> Task description: The stretch from the line with "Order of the" through the line with "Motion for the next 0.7" in the records below: write it out exactly, and nothing else.

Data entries
▼
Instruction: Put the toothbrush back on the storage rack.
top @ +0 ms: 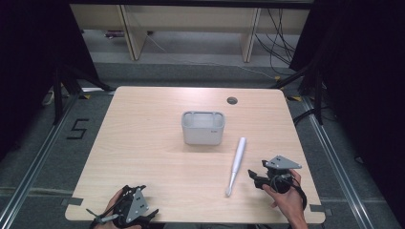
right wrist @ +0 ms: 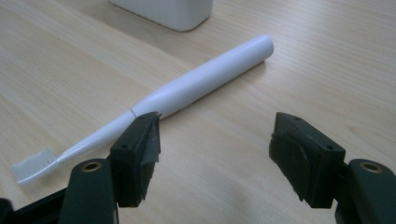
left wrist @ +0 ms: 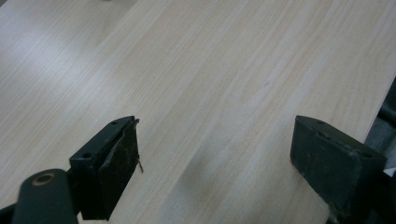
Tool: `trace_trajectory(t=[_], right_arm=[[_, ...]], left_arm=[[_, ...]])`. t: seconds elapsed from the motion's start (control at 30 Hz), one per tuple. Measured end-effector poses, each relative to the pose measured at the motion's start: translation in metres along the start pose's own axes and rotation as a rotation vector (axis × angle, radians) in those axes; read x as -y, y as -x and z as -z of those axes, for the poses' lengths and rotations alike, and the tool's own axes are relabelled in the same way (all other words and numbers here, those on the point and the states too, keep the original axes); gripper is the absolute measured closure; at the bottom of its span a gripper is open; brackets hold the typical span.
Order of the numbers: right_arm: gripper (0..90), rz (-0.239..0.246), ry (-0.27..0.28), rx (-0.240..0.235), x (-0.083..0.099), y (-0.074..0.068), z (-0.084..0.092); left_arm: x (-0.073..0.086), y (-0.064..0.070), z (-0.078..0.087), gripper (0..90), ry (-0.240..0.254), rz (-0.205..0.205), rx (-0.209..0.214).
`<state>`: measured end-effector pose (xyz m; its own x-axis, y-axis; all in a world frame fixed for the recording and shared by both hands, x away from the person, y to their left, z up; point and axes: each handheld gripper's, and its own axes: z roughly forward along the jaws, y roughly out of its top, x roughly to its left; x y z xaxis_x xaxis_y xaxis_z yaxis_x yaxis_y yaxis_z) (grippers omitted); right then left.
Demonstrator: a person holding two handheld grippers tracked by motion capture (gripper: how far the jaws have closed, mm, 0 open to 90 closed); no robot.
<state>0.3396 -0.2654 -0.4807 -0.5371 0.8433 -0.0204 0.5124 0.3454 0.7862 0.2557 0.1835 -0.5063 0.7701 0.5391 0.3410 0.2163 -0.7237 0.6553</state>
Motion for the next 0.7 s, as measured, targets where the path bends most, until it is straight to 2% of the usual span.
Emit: trace_trajectory(t=[0.03, 0.1, 0.13, 0.17, 0.2, 0.23, 0.27, 0.3, 0.37, 0.43, 0.5, 0.53, 0.63, 0.67, 0.7], right_arm=[[35.5, 0.024, 0.007, 0.008, -0.001, 0.002, -0.001], [37.2, 0.015, 0.001, -0.001, -0.006, 0.002, -0.005], [38.1, -0.003, -0.013, -0.012, -0.007, 0.001, -0.005], [38.1, -0.003, -0.013, -0.012, -0.007, 0.001, -0.005], [39.7, 0.025, 0.008, 0.0, -0.012, 0.006, -0.005], [40.6, -0.004, 0.004, -0.01, -0.014, 0.006, -0.006], [41.1, 0.014, 0.016, -0.004, -0.016, 0.009, -0.007], [41.7, 0.012, 0.014, -0.002, -0.018, 0.01, -0.008], [42.8, 0.022, 0.024, 0.005, -0.021, 0.013, -0.011], [44.2, 0.016, 0.023, -0.004, -0.022, 0.014, -0.013], [47.3, 0.029, 0.015, -0.004, -0.027, 0.017, -0.019], [49.1, 0.034, 0.013, 0.001, -0.029, 0.017, -0.021], [55.9, 0.036, 0.014, 0.0, -0.032, 0.018, -0.025], [57.6, 0.021, 0.003, -0.01, -0.033, 0.017, -0.026], [60.1, 0.042, 0.009, -0.006, -0.034, 0.019, -0.027]], left_arm=[[0.0, 0.0, 0.0, 15.0, -0.002, -0.002, 0.0], [0.001, 0.0, -0.001, 14.9, 0.011, 0.014, 0.002], [0.0, -0.002, 0.001, 15.0, -0.017, -0.003, 0.022], [0.0, -0.002, 0.001, 14.9, -0.017, -0.003, 0.022], [0.001, -0.002, 0.0, 14.9, -0.004, -0.004, -0.004], [0.001, -0.001, 0.0, 14.9, 0.001, 0.002, 0.004], [0.0, 0.0, 0.0, 14.9, 0.011, 0.013, 0.005], [0.001, 0.0, -0.001, 14.9, 0.01, 0.012, -0.003], [0.001, 0.001, -0.001, 14.9, 0.016, 0.02, 0.006], [0.001, -0.001, 0.0, 15.0, 0.0, 0.006, 0.014], [0.0, -0.002, 0.001, 15.0, -0.008, -0.001, 0.019], [0.0, 0.0, -0.001, 15.0, 0.02, 0.022, 0.005], [0.001, 0.0, -0.001, 14.9, 0.013, 0.015, 0.0], [0.001, -0.001, 0.0, 14.9, -0.004, -0.003, -0.004], [0.001, -0.001, -0.001, 14.9, 0.0, 0.001, -0.01]])
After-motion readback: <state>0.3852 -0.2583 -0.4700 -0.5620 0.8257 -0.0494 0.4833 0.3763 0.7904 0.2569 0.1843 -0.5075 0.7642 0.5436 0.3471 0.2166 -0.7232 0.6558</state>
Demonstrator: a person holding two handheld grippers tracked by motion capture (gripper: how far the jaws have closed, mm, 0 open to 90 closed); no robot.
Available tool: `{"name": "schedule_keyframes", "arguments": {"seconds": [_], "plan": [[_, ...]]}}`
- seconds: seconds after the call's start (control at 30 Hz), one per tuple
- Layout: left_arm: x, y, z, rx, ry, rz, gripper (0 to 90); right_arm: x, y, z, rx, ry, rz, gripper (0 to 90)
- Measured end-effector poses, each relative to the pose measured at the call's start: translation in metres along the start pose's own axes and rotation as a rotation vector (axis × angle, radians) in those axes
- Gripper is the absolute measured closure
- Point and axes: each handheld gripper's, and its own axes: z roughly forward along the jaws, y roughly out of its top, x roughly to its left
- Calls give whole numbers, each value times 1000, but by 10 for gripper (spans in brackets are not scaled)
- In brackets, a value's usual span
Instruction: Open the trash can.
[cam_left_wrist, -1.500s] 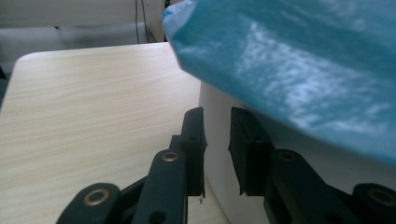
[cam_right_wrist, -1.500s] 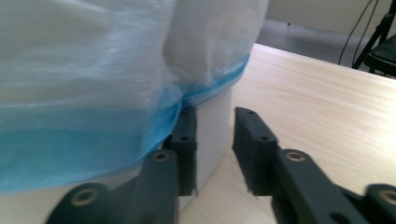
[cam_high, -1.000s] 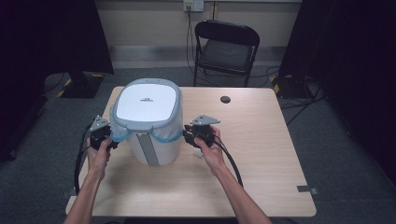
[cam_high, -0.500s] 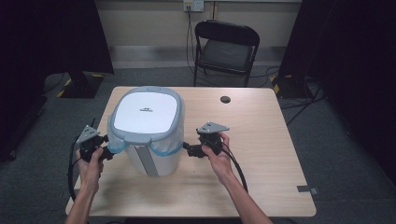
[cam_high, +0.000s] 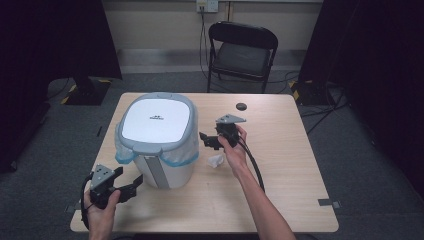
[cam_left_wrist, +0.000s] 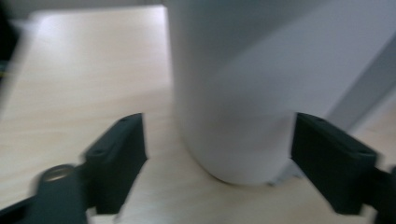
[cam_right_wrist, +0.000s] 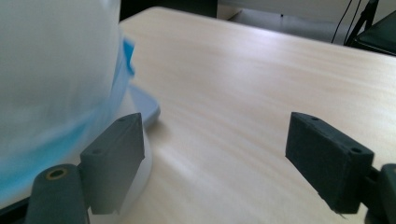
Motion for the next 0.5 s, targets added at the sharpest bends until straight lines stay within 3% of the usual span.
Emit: {"name": "schedule_keyframes", "arguments": {"seconds": [0.07,0.2,0.23,0.37,0.5], "plan": [[-4,2,1,-24,-40,-26,193,-4,7,7,-31,12,49,155],[-11,6,4,-23,-59,-6,167,-3,17,21,-37,15,60,155],[-13,6,6,-24,-81,-5,169,-1,19,23,-36,22,54,155],[-15,6,12,-2,-62,30,169,4,23,28,-61,39,41,170],[-14,7,12,13,-74,19,159,8,23,25,-67,59,28,271]]}}
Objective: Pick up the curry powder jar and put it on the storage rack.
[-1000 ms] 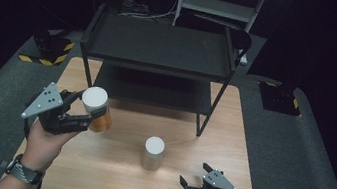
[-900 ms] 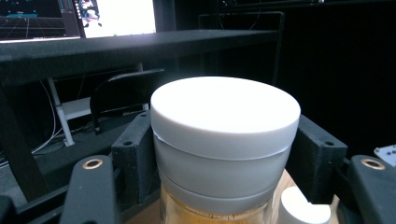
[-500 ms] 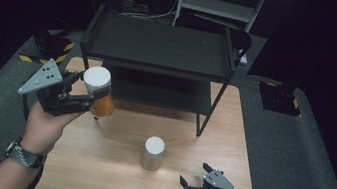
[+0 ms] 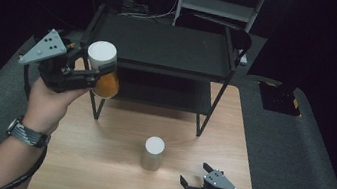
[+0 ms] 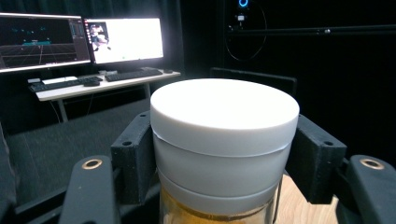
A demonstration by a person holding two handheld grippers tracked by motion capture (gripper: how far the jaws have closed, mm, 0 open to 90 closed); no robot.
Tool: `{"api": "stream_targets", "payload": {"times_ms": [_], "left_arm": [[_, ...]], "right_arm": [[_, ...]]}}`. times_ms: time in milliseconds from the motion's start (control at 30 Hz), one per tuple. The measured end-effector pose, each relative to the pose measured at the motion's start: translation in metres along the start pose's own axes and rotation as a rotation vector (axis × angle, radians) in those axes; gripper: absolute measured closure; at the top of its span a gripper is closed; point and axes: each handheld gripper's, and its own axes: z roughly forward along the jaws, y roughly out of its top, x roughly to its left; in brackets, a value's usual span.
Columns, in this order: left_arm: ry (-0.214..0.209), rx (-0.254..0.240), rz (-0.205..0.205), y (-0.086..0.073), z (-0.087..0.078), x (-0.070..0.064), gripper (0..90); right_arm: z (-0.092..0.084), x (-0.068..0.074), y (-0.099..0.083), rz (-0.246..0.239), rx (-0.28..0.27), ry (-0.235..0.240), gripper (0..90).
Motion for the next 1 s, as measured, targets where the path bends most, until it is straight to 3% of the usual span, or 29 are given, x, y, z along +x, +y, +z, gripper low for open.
{"api": "stream_targets", "payload": {"times_ms": [400, 533, 1000], "left_arm": [[0.038, -0.007, -0.005, 0.037, 0.023, 0.005, 33.7], [0.052, -0.029, -0.028, 0.038, 0.032, 0.007, 33.7], [0.095, -0.053, -0.032, 0.042, 0.070, 0.012, 33.7]], "right_arm": [[-0.001, -0.001, -0.001, 0.004, -0.006, 0.002, 0.3], [-0.001, -0.001, -0.001, 0.005, -0.007, 0.001, 0.3], [-0.001, 0.002, -0.002, -0.013, -0.012, -0.002, 0.3]]}}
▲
> Worked solution:
Order of the numbers: right_arm: gripper (0..90), rz (-0.239..0.246), ry (-0.27..0.28), rx (-0.240..0.235), x (-0.083..0.099), y (-0.074..0.068), z (-0.084..0.092); left_arm: x (-0.073..0.086), y (-0.064..0.070), z (-0.078..0.087), gripper (0..90), ry (-0.240..0.254), rz (-0.205..0.205), rx (-0.209..0.214).
`<state>`: measured end-effector pose (xyz m; its own x-axis, y-axis; all in a world frame fixed for the recording and shared by both hands, x away from the person, y to their left, z up; point and axes: each handheld gripper's, and its own axes: z roughly forward along the jaws, y roughly out of its top, x roughly to its left; x y z xaxis_x xaxis_y xaxis_z yaxis_x yaxis_y yaxis_z) (grippers omitted); right then left.
Demonstrator: a person holding two handheld grippers tracked by motion capture (gripper: how far the jaws have closed, mm, 0 open to 90 closed); no robot.
<state>0.3396 -0.2654 -0.4807 -0.5371 0.8433 -0.0204 0.5124 0.3454 0.7862 0.2557 0.1835 -0.5063 0.7701 0.5391 0.3410 0.2163 -0.7237 0.6553</state>
Motion for the next 0.7 s, as measured, targets where the path bends most, until it is straight to 2% of the usual span.

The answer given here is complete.